*** Given data Section Begins ***
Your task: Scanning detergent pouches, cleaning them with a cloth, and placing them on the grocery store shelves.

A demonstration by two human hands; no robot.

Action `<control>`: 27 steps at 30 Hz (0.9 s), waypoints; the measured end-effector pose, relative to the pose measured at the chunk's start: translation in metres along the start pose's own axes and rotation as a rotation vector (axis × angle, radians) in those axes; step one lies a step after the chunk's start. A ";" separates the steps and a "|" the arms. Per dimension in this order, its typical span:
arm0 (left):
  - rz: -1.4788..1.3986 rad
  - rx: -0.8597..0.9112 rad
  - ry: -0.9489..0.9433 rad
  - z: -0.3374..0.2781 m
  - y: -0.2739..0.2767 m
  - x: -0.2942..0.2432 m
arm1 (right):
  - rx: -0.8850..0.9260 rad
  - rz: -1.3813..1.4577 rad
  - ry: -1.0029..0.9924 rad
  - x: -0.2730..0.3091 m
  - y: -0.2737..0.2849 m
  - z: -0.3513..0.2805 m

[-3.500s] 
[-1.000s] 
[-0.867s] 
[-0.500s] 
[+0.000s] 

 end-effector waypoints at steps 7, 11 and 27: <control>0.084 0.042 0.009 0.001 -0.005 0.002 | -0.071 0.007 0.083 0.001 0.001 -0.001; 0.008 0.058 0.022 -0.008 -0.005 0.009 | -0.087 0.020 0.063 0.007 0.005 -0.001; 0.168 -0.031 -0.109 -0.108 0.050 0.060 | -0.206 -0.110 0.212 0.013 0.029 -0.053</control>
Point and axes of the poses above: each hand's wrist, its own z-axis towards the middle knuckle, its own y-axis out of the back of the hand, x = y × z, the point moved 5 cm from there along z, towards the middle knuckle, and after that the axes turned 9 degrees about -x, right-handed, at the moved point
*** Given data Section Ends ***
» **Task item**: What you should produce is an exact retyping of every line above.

» **The answer**:
Your task: Scanning detergent pouches, cleaning them with a cloth, and placing them on the grocery store shelves.

A demonstration by two human hands; no robot.

Action `<control>`: 27 steps at 30 Hz (0.9 s), waypoints; the measured end-effector pose, relative to the pose measured at the chunk's start: translation in metres along the start pose's own axes and rotation as a rotation vector (axis × angle, radians) in those axes; step one lies a step after the chunk's start. A ";" separates the steps and a "|" the arms. Per dimension in this order, its typical span:
arm0 (left):
  - rz: -1.4788..1.3986 rad
  - rx: -0.8597..0.9112 rad
  - ry: -0.9489..0.9433 rad
  - z: -0.3374..0.2781 m
  - y: -0.2739..0.2767 m
  - x: -0.2942..0.2432 m
arm1 (right):
  - rx: -0.8850..0.9260 rad
  - rz: -1.3813..1.4577 rad
  - ry: -1.0029..0.9924 rad
  - x: -0.2730..0.3091 m
  - y: -0.2737..0.2849 m
  - z: -0.3513..0.2805 m

[-3.500s] 
[-1.000s] 
[-0.867s] 
[-0.500s] 
[+0.000s] 

 end-effector waypoints at steps 7, 11 and 27: <control>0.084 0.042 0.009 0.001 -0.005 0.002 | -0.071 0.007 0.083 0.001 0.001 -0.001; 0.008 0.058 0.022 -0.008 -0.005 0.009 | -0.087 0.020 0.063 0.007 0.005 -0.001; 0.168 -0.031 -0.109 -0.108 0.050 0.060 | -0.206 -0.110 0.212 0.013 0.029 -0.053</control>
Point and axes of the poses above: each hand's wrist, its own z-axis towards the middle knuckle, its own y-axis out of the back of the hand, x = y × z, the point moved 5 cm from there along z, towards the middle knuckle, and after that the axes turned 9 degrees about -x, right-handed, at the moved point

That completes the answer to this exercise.